_TASK BRIEF_. Transcribe every record that appears below, exactly and in full.

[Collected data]
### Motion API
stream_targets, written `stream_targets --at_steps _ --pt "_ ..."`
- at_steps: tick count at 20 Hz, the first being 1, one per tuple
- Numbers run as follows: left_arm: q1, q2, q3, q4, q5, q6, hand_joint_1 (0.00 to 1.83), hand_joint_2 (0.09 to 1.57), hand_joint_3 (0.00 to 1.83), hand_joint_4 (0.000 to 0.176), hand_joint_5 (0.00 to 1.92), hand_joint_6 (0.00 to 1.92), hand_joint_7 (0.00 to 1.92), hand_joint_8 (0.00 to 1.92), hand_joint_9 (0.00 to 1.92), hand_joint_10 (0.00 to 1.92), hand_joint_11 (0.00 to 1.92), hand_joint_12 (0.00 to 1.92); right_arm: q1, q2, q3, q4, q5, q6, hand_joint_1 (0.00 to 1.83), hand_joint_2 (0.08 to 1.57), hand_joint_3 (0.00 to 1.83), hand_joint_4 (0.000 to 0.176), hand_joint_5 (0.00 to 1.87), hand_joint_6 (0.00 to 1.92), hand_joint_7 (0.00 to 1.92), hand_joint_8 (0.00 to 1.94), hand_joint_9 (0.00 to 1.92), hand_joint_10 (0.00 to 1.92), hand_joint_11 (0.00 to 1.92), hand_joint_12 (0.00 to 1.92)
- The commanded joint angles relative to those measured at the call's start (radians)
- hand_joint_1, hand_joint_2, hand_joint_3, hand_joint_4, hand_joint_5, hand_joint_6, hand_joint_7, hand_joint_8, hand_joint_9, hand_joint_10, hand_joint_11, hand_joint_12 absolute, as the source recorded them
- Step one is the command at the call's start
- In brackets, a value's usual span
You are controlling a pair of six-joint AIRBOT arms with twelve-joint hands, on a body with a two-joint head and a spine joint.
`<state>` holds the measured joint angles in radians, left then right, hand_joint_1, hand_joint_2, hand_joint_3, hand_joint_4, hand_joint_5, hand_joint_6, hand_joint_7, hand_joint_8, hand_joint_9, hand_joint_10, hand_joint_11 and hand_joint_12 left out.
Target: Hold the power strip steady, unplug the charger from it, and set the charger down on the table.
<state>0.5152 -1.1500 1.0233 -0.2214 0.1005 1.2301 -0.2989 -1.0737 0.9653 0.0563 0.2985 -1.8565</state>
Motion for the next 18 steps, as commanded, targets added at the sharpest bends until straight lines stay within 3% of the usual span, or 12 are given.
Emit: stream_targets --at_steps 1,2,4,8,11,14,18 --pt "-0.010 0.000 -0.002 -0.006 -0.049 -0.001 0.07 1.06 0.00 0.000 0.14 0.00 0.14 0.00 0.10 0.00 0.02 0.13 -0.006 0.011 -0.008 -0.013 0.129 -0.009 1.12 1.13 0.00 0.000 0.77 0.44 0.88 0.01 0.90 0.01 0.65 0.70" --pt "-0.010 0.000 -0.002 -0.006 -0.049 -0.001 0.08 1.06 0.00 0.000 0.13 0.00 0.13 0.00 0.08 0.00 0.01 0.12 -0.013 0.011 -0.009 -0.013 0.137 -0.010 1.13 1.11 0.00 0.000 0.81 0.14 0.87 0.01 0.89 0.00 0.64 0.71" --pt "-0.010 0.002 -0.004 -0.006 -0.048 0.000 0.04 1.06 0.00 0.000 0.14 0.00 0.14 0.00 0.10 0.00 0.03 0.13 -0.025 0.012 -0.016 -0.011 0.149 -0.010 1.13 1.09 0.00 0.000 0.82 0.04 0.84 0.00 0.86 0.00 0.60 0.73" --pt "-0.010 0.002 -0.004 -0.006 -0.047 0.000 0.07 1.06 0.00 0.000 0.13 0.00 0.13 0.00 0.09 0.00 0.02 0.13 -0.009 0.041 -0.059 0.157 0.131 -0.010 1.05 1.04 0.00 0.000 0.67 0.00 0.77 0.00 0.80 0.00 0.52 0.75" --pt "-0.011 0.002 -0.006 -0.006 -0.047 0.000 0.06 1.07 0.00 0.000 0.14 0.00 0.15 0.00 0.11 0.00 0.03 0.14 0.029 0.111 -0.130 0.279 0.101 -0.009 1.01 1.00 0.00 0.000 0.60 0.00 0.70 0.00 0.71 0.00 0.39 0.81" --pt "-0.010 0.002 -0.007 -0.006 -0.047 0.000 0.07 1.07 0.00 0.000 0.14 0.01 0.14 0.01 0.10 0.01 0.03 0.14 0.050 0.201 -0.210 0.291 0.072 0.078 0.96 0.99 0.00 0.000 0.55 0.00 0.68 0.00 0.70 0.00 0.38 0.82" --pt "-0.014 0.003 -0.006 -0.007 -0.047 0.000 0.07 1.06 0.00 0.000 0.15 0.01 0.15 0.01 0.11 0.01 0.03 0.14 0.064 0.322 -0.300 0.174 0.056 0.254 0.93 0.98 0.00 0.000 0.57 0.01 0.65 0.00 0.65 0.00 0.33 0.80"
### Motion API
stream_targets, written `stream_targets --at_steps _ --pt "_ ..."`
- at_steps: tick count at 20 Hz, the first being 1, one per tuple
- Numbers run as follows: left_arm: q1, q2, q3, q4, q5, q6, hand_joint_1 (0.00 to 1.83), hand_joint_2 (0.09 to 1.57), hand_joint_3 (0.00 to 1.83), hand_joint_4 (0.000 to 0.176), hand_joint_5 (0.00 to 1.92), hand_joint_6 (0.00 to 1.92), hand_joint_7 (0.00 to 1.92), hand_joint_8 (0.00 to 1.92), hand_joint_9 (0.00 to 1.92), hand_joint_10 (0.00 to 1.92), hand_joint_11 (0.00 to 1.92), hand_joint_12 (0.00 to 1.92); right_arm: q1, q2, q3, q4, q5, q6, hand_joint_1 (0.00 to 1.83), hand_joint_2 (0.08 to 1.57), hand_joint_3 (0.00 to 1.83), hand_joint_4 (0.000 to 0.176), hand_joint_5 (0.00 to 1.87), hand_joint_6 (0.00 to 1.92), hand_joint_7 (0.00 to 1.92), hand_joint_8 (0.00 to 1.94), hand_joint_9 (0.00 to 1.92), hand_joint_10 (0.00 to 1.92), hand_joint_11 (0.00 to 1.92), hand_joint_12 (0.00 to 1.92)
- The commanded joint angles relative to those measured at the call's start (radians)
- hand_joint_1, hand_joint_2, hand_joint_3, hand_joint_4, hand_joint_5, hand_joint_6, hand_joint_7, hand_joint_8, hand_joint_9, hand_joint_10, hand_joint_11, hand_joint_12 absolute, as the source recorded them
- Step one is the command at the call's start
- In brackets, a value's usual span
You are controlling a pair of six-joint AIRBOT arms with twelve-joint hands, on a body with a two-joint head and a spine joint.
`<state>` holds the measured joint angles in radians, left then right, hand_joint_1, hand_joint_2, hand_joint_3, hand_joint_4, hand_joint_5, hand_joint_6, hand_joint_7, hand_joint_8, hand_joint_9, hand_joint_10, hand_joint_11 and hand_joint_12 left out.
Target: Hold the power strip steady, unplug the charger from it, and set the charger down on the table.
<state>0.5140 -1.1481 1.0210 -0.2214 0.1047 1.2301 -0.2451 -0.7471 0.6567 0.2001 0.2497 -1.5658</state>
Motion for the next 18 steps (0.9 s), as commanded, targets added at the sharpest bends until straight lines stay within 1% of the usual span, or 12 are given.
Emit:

_ANSWER SECTION_.
### Motion API
stream_targets, written `stream_targets --at_steps _ --pt "_ ..."`
- at_steps: tick count at 20 Hz, the first being 1, one per tuple
- Numbers run as follows: left_arm: q1, q2, q3, q4, q5, q6, hand_joint_1 (0.00 to 1.83), hand_joint_2 (0.09 to 1.57), hand_joint_3 (0.00 to 1.83), hand_joint_4 (0.000 to 0.176), hand_joint_5 (0.00 to 1.92), hand_joint_6 (0.00 to 1.92), hand_joint_7 (0.00 to 1.92), hand_joint_8 (0.00 to 1.92), hand_joint_9 (0.00 to 1.92), hand_joint_10 (0.00 to 1.92), hand_joint_11 (0.00 to 1.92), hand_joint_12 (0.00 to 1.92); right_arm: q1, q2, q3, q4, q5, q6, hand_joint_1 (0.00 to 1.83), hand_joint_2 (0.08 to 1.57), hand_joint_3 (0.00 to 1.83), hand_joint_4 (0.000 to 0.176), hand_joint_5 (0.00 to 1.87), hand_joint_6 (0.00 to 1.92), hand_joint_7 (0.00 to 1.92), hand_joint_8 (0.00 to 1.94), hand_joint_9 (0.00 to 1.92), hand_joint_10 (0.00 to 1.92), hand_joint_11 (0.00 to 1.92), hand_joint_12 (0.00 to 1.92)
- The commanded joint angles relative to those measured at the call's start (radians)
- hand_joint_1, hand_joint_2, hand_joint_3, hand_joint_4, hand_joint_5, hand_joint_6, hand_joint_7, hand_joint_8, hand_joint_9, hand_joint_10, hand_joint_11, hand_joint_12 absolute, as the source recorded them
- Step one is the command at the call's start
- In brackets, a value's usual span
You are controlling a pair of six-joint AIRBOT arms with twelve-joint hands, on a body with a two-joint head and a spine joint.
`<state>` holds the measured joint angles in radians, left then right, hand_joint_1, hand_joint_2, hand_joint_3, hand_joint_4, hand_joint_5, hand_joint_6, hand_joint_7, hand_joint_8, hand_joint_9, hand_joint_10, hand_joint_11 and hand_joint_12 left out.
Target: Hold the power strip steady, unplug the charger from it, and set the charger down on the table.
<state>0.5152 -1.1500 1.0233 -0.2214 0.1005 1.2301 -0.2989 -1.0737 0.9653 0.0563 0.2985 -1.8565</state>
Motion for the next 18 steps, as commanded, targets added at the sharpest bends until straight lines stay within 3% of the usual span, or 12 are given.
Emit: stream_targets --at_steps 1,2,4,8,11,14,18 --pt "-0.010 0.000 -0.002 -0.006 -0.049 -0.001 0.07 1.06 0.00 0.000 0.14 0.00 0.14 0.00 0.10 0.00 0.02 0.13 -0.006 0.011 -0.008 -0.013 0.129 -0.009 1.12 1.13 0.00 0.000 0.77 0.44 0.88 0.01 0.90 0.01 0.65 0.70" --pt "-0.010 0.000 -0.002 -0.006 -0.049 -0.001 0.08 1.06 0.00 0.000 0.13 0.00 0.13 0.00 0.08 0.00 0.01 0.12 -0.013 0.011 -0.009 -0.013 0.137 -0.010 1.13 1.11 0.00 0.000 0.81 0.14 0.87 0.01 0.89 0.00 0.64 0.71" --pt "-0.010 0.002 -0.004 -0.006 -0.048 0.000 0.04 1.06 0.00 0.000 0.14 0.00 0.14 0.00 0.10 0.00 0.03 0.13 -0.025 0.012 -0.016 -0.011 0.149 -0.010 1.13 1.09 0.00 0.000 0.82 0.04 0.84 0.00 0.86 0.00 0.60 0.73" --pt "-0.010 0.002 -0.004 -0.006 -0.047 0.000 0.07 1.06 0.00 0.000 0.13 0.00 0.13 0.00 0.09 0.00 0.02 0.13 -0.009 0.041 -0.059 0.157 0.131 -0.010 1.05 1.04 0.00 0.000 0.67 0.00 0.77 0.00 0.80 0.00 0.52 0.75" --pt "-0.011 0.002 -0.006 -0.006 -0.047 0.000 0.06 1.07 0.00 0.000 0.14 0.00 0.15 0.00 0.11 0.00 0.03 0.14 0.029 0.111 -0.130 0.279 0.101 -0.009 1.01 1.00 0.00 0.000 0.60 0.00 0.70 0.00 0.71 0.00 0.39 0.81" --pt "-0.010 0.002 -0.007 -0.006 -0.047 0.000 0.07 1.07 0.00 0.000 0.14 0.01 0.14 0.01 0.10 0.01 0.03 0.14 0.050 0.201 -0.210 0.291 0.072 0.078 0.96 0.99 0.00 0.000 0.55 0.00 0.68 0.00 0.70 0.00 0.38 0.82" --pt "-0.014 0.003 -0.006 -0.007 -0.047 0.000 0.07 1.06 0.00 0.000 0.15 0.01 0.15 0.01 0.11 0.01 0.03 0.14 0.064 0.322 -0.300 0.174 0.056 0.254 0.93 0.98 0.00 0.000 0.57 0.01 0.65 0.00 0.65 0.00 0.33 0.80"
### Motion API
stream_targets, written `stream_targets --at_steps _ --pt "_ ..."`
- at_steps: tick count at 20 Hz, the first being 1, one per tuple
- Numbers run as follows: left_arm: q1, q2, q3, q4, q5, q6, hand_joint_1 (0.00 to 1.83), hand_joint_2 (0.09 to 1.57), hand_joint_3 (0.00 to 1.83), hand_joint_4 (0.000 to 0.176), hand_joint_5 (0.00 to 1.92), hand_joint_6 (0.00 to 1.92), hand_joint_7 (0.00 to 1.92), hand_joint_8 (0.00 to 1.92), hand_joint_9 (0.00 to 1.92), hand_joint_10 (0.00 to 1.92), hand_joint_11 (0.00 to 1.92), hand_joint_12 (0.00 to 1.92); right_arm: q1, q2, q3, q4, q5, q6, hand_joint_1 (0.00 to 1.83), hand_joint_2 (0.08 to 1.57), hand_joint_3 (0.00 to 1.83), hand_joint_4 (0.000 to 0.176), hand_joint_5 (0.00 to 1.87), hand_joint_6 (0.00 to 1.92), hand_joint_7 (0.00 to 1.92), hand_joint_8 (0.00 to 1.94), hand_joint_9 (0.00 to 1.92), hand_joint_10 (0.00 to 1.92), hand_joint_11 (0.00 to 1.92), hand_joint_12 (0.00 to 1.92)
- The commanded joint angles relative to those measured at the call's start (radians)
- hand_joint_1, hand_joint_2, hand_joint_3, hand_joint_4, hand_joint_5, hand_joint_6, hand_joint_7, hand_joint_8, hand_joint_9, hand_joint_10, hand_joint_11, hand_joint_12 absolute, as the source recorded them
- Step one is the command at the call's start
- In brackets, a value's usual span
You are controlling a pair of six-joint AIRBOT arms with twelve-joint hands, on a body with a two-joint head and a spine joint.
`<state>` holds the measured joint angles in radians, left then right, hand_joint_1, hand_joint_2, hand_joint_3, hand_joint_4, hand_joint_5, hand_joint_6, hand_joint_7, hand_joint_8, hand_joint_9, hand_joint_10, hand_joint_11 and hand_joint_12 left out.
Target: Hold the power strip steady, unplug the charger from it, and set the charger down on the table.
<state>0.5140 -1.1481 1.0210 -0.2214 0.1047 1.2301 -0.2451 -0.7471 0.6567 0.2001 0.2497 -1.5658</state>
Motion for the next 18 steps (0.9 s), as commanded, targets added at the sharpest bends until straight lines stay within 1% of the usual span, or 12 are given.
Emit:

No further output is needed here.